■ EXERCISE AIM
Would you write out the data below exactly, with every line intact?

● ● ● ● ● ● ●

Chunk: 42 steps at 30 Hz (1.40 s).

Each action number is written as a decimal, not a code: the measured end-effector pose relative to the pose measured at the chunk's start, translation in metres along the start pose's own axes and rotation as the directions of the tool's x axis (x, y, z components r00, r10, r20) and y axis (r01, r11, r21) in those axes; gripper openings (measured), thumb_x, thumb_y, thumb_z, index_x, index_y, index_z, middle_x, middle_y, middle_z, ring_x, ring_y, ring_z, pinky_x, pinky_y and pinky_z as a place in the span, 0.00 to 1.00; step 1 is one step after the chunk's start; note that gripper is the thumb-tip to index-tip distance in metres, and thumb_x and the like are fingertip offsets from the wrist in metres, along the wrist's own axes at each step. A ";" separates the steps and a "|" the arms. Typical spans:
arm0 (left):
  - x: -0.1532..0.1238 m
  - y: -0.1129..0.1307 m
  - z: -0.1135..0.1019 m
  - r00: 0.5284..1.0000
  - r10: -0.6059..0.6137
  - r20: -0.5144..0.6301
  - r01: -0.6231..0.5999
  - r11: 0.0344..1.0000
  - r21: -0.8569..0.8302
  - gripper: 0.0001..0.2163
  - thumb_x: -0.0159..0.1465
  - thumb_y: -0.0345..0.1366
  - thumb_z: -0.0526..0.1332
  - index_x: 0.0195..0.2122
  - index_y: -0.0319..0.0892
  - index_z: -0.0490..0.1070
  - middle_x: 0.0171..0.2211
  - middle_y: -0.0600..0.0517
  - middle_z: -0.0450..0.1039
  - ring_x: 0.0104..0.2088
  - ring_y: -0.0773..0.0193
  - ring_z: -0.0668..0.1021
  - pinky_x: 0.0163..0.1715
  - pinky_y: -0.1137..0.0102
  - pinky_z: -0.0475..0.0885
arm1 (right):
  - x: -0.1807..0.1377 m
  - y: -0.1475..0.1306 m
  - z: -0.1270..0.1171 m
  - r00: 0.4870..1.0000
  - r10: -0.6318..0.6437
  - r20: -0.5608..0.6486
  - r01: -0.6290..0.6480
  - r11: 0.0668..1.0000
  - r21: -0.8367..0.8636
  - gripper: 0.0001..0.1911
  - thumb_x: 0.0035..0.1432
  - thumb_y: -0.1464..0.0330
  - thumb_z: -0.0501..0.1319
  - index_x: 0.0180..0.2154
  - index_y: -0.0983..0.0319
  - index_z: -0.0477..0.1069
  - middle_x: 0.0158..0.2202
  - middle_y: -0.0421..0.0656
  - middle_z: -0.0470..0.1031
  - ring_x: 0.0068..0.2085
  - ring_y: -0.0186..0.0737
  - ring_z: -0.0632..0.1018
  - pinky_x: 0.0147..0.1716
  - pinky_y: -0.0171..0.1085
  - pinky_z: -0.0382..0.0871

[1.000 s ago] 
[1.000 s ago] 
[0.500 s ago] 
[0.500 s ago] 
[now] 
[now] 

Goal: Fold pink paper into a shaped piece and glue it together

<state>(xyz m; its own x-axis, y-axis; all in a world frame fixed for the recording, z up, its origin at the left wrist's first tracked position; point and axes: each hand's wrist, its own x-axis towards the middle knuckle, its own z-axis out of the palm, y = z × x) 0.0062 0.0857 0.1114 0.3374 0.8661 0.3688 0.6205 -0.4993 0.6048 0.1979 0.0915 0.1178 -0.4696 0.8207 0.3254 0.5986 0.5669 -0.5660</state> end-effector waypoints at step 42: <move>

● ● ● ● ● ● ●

■ ANSWER SPACE
Chunk: 42 steps at 30 Hz (1.40 s).

Each action number is written as a decimal, not a code: the measured end-effector pose relative to the pose measured at the chunk's start, translation in metres along the start pose's own axes and rotation as the directions of the tool's x axis (x, y, z components r00, r10, r20) and y axis (r01, r11, r21) in those axes; gripper openings (measured), thumb_x, thumb_y, thumb_z, index_x, index_y, index_z, middle_x, middle_y, middle_z, ring_x, ring_y, ring_z, pinky_x, pinky_y and pinky_z as a place in the span, 0.00 to 1.00; step 1 is one step after the chunk's start; note that gripper is the thumb-tip to index-tip distance in metres, and thumb_x and the like are fingertip offsets from the wrist in metres, along the wrist's own axes at each step. A ";" separates the steps and a "|" the arms. Typical spans:
arm0 (left):
  - x: -0.1532..0.1238 m
  - y: -0.1129..0.1307 m
  - z: -0.1135..0.1019 m
  - r00: 0.5284..1.0000
  - r10: -0.6059..0.6137
  - r20: -0.5144..0.6301
  - r01: -0.6231..0.5999
  - r11: 0.0344..1.0000
  - r21: -0.8569..0.8302
  - gripper: 0.0001..0.2163
  - thumb_x: -0.0159..0.1465
  - thumb_y: -0.0345..0.1366
  - thumb_z: -0.0526..0.1332
  - index_x: 0.0195..0.2122
  - index_y: -0.0319..0.0892
  - index_z: -0.0490..0.1070
  - middle_x: 0.0171..0.2211
  - middle_y: -0.0600..0.0517
  - middle_z: -0.0450..0.1039
  - ring_x: 0.0104..0.2088
  - ring_y: -0.0773..0.0193
  - ring_z: -0.0668..0.1021
  - pinky_x: 0.0163..0.1715
  - pinky_y: -0.1137..0.0102
  - pinky_z: -0.0475..0.0885
arm1 (right):
  - x: -0.1807..0.1377 m
  - y: -0.1475..0.1306 m
  - z: -0.1270..0.1171 m
  - r00: 0.4870..1.0000
  - r10: -0.6318..0.6437
  - r20: -0.5608..0.6486
  - r01: -0.6290..0.6480
  - r11: 0.0668..1.0000
  - r21: -0.8367..0.8636
  - gripper: 0.0001..0.1911
  - thumb_x: 0.0035..0.1432
  - thumb_y: -0.1464..0.0330
  - thumb_z: -0.0501..0.1319
  - index_x: 0.0180..0.2154
  - index_y: -0.0983..0.0319
  - index_z: -0.0477..0.1069
  - middle_x: 0.0158..0.2202
  - middle_y: -0.0421..0.0656
  - middle_z: -0.0470..0.1031
  - ring_x: 0.0068..0.2085
  - ring_y: -0.0186..0.0737
  - ring_z: -0.0632..0.1018
  - pinky_x: 0.0147..0.1716
  - pinky_y: -0.0171..0.1085
  - pinky_z: -0.0382..0.0871

[1.000 s ago] 
[1.000 s ago] 
[0.500 s ago] 
[0.500 s ago] 
[now] 
[now] 

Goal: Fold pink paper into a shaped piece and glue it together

<state>(xyz m; its own x-axis, y-axis; all in a world frame fixed for the recording, z up, its origin at the left wrist's first tracked position; point and axes: each hand's wrist, its own x-axis towards the middle knuckle, its own z-axis out of the palm, y = z × x) 0.0062 0.0857 0.1114 0.3374 0.8661 0.3688 0.6205 -0.4993 0.6048 0.1979 0.0915 0.1178 -0.4696 0.8207 0.3254 0.5986 0.5669 -0.5660</state> end-effector waypoints at step 42: <move>

The given output is the complete response.